* [DATA EXTRACT]
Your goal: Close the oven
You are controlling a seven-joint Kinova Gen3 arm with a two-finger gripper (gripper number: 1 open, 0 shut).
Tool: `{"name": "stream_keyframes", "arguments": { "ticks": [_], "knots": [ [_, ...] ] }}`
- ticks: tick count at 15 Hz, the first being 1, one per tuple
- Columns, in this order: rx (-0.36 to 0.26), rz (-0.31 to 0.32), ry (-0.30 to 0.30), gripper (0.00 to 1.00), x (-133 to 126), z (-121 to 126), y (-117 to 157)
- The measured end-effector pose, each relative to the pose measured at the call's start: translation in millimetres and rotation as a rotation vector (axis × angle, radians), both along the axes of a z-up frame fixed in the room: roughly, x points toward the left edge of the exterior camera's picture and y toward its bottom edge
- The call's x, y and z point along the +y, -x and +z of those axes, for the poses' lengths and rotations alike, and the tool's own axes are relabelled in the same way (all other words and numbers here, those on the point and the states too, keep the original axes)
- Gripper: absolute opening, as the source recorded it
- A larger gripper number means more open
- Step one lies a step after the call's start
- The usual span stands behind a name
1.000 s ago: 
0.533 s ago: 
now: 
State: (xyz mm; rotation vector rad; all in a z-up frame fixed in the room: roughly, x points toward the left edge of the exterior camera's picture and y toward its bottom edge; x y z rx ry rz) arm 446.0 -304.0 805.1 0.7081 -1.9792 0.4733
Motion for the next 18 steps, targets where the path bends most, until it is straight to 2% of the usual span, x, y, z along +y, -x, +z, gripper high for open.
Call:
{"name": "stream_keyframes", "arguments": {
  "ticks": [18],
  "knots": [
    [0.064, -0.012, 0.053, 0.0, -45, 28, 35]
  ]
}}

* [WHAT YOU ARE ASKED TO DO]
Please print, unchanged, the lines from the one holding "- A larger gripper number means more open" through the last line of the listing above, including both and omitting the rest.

* [EXERCISE SOLUTION]
- A larger gripper number means more open
- Step one lies a step after the call's start
- The usual span stands behind a name
1.000 s ago: 
0.533 s ago: 
now: 
State: (xyz mm; rotation vector rad; all in a z-up frame fixed in the room: roughly, x points toward the left edge of the exterior camera's picture and y toward its bottom edge; x y z rx ry rz) arm 446.0 -304.0 805.1 0.7081 -1.9792 0.4733
Motion for the next 18 steps, targets where the path bends most, until it is straight to 2% of the usual span, x, y, z along +y, -x, +z, gripper high for open.
Call:
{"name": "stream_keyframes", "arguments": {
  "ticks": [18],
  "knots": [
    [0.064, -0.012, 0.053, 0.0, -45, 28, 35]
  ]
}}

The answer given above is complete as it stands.